As the first major economy to agree its position, the EU called on the US and China to follow its lead, in order to ensure a successful outcome of the UN climate summit; an effective, legally binding global climate change agreement with emission reduction commitments from all countries.
“We expect China, the United States and the other G20 countries in particular to follow the European Union and submit their contributions by the end of March,” Miguel Arias Cañete, EU Commissioner for Climate and Energy, told reporters after a meeting of EU environment ministers in Brussels.
According to the US-China climate agreement from last November, the United States has pledged to cut its emissions to 26-28% below 2005 levels by 2025, and China, the biggest emitter of greenhouse gases in the world, announced to cap emissions by 2030 or earlier if possible.
French Energy Minister Segolene Royal commented on the European agreement which had to reached by March 20 at the latest: “A very important step was taken today. This is a decisive, historic stage.”
She also said that Europe was taking up its responsibilities as host of the 2015 Paris climate conference.
The EU’s official contribution is a target of an at least 40 percent cut in emissions by 2030 compared to 1990s levels.
The target was already set in last October, however, the details still needed to be agreed on by Europe’s environmental ministers.
According to the pledges submitted, the emission target has to be achieved domestically rather than through offsets that allow EU members to buy into carbon-cutting schemes outside of Europe.
EU diplomats, speaking on the condition of anonymity, said that the 40% target will have to be shared among member states, and talks on the details are only likely to begin after the Paris summit.

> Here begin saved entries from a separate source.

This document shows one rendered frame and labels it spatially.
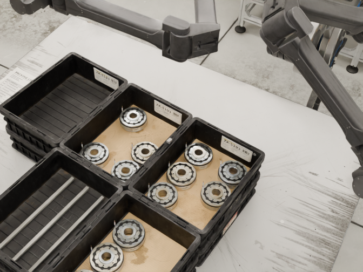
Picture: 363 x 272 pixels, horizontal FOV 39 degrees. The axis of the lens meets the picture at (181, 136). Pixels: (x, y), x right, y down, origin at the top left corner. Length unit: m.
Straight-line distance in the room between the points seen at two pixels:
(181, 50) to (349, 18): 0.44
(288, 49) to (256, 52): 2.42
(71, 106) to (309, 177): 0.97
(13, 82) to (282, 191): 1.26
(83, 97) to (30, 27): 1.84
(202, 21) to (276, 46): 0.22
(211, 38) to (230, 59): 2.22
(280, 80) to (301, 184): 1.53
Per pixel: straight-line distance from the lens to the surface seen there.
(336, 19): 1.41
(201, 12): 1.42
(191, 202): 1.77
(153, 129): 1.97
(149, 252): 1.67
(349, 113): 1.29
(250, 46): 3.70
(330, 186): 2.07
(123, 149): 1.91
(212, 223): 1.61
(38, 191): 1.84
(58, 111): 2.07
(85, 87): 2.15
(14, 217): 1.80
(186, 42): 1.33
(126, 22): 1.39
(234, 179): 1.80
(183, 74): 2.38
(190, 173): 1.80
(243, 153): 1.84
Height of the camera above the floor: 2.30
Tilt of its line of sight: 49 degrees down
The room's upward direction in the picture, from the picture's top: 3 degrees clockwise
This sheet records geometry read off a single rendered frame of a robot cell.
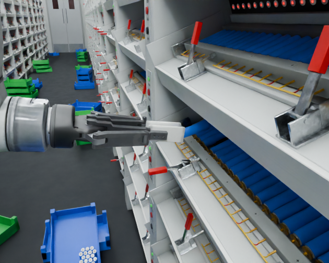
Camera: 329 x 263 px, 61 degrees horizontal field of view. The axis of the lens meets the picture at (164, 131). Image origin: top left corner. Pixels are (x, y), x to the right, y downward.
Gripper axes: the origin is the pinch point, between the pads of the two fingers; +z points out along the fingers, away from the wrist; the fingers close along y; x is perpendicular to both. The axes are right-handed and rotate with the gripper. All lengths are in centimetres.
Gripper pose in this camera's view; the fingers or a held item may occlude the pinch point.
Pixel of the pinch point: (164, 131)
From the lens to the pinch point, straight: 53.7
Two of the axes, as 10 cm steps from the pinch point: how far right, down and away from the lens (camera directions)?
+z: 9.5, 0.5, 3.0
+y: -2.6, -3.6, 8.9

One option is to share the effort based on a member state’s GDP per capita.
However, climate campaigners have warned that the emissions cuts beyond 2020 fell far short of Europe’s fair share of the action needed to avoid dangerous climate change.
Susann Scherbarth, climate justice campaigner at Friends of the Earth Europe, said:
There is a huge gap between what climate science and equity tells us Europe needs to do and the agreement of the ministers today. It is frustrating to hear our governments describe their climate pledges as ambitious when they are failing to move us away from fossil fuels fast enough.
Jason Anderson, head of EU Climate and Energy Policy at WWF European Policy Office, said:
The EU needs to get its act together. Its leaders may be used to settling for weak compromises because of internal battles, but the outside world will show little understanding – they rightly expect Europe to stand on the high ground it claims at every UN conference, and not just to point up to it from below.